The cat’s body shape and other clues are designed to send out a message that can be read from a distance. This may either be “Come closer” or “Stay away”. In behavior-speak terms these are known as distance-reducing or distance-increasing signals. Cats use these a lot because they don’t really want to fight each other (they may get hurt!) but equally want other cats to respect their territory.
As a cat guardian, recognize that a fluffed up coat with the hairs standing on end is about an obvious a “Stay away” signal as it gets. This is the cat’s attempt to make herself look bigger and more intimidating and she really doesn’t want you to come any closer.
Interesting, the classic Hallowe’en cat shape – the one with the arched back and upside down ‘U’ shaped tail, are also distance increasing signals. In this case the cat is fearful and trying to look bigger so as to intimidate the threat and make it go away.

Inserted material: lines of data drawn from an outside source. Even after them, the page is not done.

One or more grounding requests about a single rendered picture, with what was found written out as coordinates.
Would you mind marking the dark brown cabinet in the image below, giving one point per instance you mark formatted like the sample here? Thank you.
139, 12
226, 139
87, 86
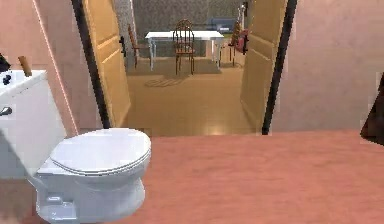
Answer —
375, 116

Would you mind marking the yellow wooden room door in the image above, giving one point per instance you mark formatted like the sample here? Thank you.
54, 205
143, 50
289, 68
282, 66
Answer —
108, 63

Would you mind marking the blue grey sofa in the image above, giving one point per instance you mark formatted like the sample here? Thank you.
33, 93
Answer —
222, 24

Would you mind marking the brown wooden chair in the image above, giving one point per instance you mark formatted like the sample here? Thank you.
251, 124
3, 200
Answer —
237, 41
183, 45
135, 46

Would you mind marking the white toilet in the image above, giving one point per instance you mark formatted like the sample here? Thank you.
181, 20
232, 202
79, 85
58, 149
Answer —
96, 156

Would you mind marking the small black round object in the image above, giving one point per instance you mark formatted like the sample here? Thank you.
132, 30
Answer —
6, 79

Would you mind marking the white dining table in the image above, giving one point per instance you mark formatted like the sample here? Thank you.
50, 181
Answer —
185, 35

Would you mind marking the brown cardboard roll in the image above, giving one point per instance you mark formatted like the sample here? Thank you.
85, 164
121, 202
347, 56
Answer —
25, 65

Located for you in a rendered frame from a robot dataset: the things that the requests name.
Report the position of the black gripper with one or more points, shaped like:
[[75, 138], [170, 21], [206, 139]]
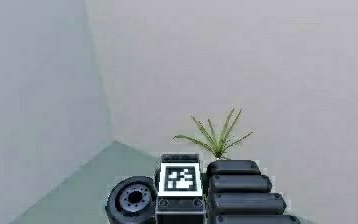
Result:
[[132, 199]]

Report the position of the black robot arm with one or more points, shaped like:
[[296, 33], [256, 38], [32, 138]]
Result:
[[240, 196]]

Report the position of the green house plant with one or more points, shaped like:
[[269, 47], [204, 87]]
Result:
[[217, 143]]

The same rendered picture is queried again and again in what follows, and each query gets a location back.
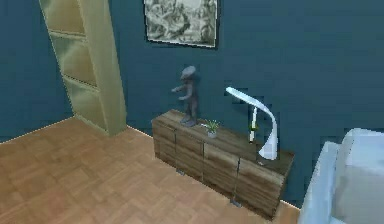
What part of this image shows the small potted houseplant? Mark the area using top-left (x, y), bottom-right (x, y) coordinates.
top-left (201, 119), bottom-right (221, 139)

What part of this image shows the pale blue sofa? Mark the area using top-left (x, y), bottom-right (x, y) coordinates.
top-left (297, 127), bottom-right (384, 224)

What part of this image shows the dark grey figure statue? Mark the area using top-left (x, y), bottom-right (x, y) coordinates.
top-left (171, 65), bottom-right (200, 128)

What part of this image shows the brown wooden sideboard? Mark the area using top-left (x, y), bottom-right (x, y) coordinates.
top-left (151, 109), bottom-right (295, 221)

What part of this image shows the white slender bottle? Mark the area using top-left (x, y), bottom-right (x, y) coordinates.
top-left (248, 106), bottom-right (259, 143)

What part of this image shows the white curved desk lamp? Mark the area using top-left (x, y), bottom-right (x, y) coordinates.
top-left (225, 86), bottom-right (279, 161)

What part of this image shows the pale yellow shelf unit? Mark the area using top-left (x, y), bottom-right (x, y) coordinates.
top-left (38, 0), bottom-right (128, 137)

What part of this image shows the grey framed wall picture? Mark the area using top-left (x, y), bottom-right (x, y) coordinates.
top-left (143, 0), bottom-right (219, 49)

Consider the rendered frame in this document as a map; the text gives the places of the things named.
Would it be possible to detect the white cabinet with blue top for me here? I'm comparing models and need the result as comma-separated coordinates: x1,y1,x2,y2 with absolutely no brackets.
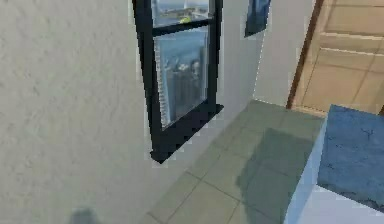
283,104,384,224

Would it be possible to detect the tan panelled room door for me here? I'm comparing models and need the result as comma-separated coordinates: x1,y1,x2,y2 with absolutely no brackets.
285,0,384,117

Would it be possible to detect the blue framed wall picture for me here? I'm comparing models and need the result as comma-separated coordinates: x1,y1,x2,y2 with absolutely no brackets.
244,0,272,38

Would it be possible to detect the black framed window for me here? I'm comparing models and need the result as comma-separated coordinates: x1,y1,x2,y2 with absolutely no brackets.
131,0,225,165

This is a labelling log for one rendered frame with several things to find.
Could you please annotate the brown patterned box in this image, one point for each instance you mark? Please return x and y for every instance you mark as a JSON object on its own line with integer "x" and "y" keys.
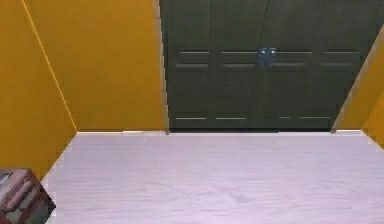
{"x": 21, "y": 198}

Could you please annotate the dark green panelled door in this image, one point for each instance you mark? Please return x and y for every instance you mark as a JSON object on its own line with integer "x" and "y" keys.
{"x": 213, "y": 86}
{"x": 306, "y": 86}

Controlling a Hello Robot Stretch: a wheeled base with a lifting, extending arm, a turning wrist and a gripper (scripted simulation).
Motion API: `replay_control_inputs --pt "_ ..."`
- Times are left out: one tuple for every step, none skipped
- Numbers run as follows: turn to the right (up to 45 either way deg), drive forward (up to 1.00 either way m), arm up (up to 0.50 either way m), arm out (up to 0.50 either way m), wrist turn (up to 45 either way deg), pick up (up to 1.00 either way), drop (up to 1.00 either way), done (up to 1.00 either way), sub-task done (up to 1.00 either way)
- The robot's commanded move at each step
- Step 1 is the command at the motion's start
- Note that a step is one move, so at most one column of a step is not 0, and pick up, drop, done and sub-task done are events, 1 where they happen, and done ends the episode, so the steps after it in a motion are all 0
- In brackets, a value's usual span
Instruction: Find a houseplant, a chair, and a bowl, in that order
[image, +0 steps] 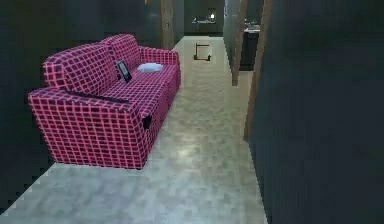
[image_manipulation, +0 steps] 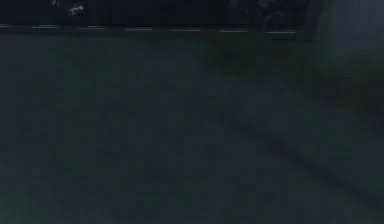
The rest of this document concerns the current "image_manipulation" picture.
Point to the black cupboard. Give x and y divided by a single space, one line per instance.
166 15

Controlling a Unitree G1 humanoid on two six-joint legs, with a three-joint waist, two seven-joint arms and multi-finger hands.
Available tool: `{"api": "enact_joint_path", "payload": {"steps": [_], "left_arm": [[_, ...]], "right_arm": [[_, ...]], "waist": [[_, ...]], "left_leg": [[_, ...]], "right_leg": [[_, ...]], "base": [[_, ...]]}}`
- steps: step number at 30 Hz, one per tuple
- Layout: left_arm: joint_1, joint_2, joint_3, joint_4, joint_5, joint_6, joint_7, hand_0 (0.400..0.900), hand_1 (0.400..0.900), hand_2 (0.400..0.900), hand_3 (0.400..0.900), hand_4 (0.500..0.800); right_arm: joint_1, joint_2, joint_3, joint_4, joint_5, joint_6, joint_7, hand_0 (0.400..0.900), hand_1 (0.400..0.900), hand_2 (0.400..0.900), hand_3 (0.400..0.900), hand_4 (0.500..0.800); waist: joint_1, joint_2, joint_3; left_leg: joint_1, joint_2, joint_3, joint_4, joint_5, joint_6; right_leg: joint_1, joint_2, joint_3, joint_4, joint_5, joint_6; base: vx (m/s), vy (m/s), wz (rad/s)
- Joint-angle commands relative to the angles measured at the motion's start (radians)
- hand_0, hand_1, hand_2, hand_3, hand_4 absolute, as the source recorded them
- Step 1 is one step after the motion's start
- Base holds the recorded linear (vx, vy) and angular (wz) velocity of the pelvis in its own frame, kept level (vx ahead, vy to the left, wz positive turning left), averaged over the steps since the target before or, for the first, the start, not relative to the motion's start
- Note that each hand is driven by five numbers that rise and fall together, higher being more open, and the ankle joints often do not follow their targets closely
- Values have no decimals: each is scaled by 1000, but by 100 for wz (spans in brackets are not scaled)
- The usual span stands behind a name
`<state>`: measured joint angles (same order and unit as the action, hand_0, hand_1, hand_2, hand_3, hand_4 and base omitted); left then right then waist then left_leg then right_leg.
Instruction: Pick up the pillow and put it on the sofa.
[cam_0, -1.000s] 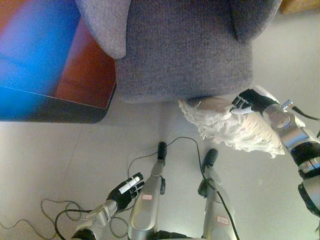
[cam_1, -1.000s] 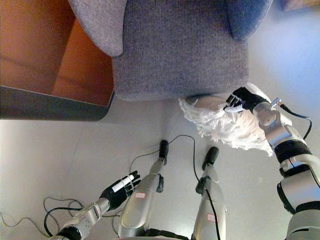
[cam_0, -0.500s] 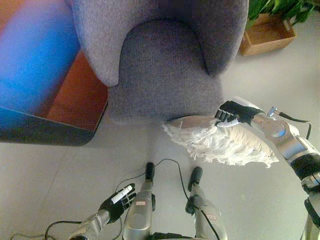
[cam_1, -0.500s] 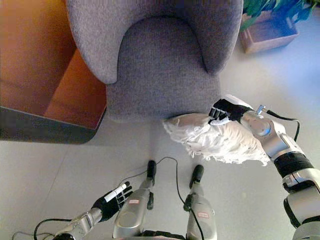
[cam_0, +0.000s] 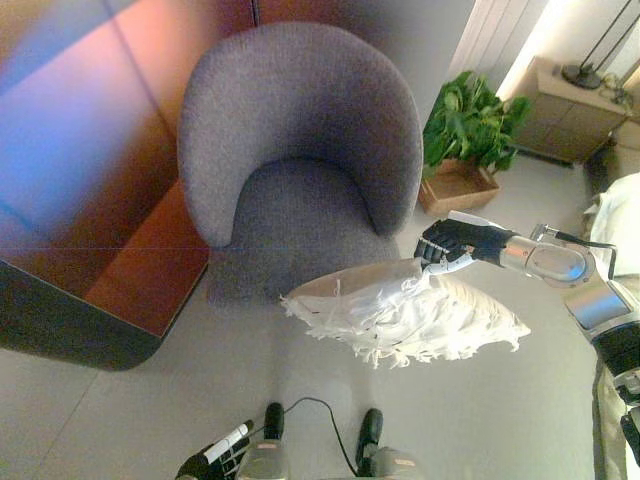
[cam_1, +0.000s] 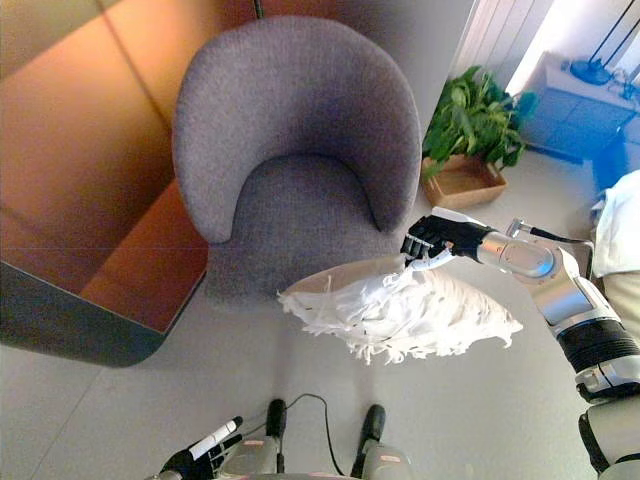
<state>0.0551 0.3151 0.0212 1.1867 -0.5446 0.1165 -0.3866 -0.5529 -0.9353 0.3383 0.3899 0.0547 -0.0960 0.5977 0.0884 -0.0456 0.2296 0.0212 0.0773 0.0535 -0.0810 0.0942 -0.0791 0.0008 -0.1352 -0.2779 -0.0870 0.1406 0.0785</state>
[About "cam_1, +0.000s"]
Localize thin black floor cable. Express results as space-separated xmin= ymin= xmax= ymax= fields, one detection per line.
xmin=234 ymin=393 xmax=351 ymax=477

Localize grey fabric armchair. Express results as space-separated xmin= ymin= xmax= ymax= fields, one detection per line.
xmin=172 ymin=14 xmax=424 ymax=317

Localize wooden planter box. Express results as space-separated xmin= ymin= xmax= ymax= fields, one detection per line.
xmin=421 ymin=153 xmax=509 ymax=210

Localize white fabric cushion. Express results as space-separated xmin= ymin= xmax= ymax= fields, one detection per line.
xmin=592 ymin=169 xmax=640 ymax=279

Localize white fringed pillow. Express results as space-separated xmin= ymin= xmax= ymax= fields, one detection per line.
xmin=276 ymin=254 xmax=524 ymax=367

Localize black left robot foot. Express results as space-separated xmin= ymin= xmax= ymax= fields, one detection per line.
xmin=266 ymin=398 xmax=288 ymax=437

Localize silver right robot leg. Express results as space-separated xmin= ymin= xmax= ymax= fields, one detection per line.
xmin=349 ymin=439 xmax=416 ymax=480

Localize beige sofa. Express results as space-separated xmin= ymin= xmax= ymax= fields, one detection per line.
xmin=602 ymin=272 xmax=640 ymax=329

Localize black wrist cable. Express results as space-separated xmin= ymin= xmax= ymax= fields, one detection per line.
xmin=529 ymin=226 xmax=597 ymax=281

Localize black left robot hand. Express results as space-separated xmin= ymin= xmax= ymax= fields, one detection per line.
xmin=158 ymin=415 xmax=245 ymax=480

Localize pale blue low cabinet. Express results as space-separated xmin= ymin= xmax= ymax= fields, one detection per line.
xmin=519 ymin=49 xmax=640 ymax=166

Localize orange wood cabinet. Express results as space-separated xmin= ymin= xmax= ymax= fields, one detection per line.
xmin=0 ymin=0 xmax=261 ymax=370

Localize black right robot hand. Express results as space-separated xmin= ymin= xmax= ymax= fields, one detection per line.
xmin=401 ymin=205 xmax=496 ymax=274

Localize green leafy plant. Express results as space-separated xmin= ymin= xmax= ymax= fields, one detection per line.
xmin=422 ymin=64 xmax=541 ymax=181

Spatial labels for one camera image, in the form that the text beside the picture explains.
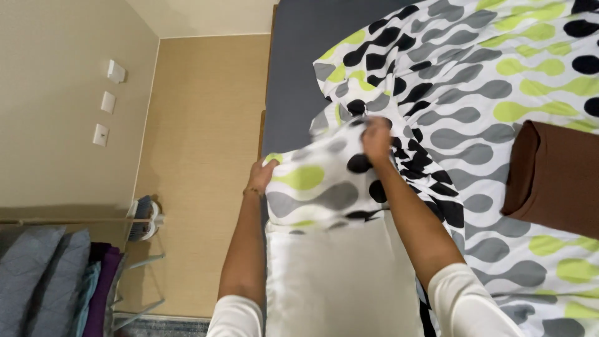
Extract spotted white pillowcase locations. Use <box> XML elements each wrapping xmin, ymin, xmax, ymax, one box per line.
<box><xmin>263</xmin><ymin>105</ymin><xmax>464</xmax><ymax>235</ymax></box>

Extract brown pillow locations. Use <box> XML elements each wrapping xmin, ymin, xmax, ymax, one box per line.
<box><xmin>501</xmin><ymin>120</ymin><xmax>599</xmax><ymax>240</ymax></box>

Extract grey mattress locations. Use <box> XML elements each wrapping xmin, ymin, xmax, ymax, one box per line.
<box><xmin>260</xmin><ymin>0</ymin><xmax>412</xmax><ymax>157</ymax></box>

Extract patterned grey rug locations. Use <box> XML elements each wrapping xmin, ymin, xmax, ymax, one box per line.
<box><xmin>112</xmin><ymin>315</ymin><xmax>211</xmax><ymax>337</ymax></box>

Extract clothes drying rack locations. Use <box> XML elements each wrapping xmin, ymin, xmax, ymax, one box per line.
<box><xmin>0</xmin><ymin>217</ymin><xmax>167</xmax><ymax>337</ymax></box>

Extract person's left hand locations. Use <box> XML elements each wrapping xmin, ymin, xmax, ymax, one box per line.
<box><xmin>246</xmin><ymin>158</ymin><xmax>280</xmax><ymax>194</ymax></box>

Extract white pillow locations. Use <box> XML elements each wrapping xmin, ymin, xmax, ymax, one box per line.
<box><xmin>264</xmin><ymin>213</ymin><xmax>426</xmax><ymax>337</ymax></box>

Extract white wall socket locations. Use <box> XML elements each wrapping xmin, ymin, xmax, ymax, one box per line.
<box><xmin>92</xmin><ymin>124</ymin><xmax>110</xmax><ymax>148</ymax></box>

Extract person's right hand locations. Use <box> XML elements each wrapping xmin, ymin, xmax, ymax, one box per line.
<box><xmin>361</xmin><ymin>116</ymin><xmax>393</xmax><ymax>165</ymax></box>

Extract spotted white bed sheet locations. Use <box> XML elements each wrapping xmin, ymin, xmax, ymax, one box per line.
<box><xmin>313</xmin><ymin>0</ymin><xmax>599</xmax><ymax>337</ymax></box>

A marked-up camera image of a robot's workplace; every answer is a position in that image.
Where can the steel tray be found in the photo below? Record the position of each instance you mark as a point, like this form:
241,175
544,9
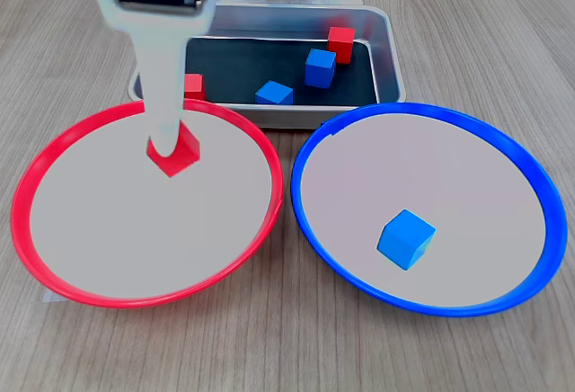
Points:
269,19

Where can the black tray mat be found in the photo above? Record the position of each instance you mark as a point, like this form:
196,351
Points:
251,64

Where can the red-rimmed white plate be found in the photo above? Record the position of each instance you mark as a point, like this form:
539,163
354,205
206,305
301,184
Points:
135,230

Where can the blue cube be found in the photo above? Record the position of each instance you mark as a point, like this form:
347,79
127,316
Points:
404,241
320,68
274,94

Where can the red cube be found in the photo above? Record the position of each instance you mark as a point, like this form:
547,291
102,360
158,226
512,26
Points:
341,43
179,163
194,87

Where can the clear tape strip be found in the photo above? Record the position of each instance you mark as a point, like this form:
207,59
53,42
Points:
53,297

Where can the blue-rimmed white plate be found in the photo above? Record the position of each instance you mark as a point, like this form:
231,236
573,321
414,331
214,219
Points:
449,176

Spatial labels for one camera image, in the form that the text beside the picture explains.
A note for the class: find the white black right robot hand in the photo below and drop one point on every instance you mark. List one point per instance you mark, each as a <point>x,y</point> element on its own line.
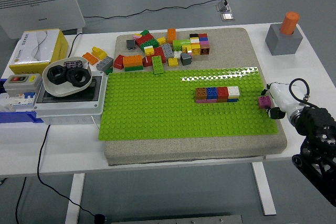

In contrast a distance reducing signal is the cat that rolls over and displays her belly. But…and it’s a big but…be careful. Cats are funny about belly rubs and even if she invites you closer, she may suddenly flip in to predatory mode and attack your hand with claws and teeth in a painful game of pounce.
So there we have it, some practical feline body language hints and tips. And last but not least, avoid cornering a cat. Cutting off her escape route will make all but the most placid cats feel stressed. Be sure to always leave a way to move away if she’s not happy with your attention. This way both you and the cat will be content in each other’s company and stay best buddies fur-ever.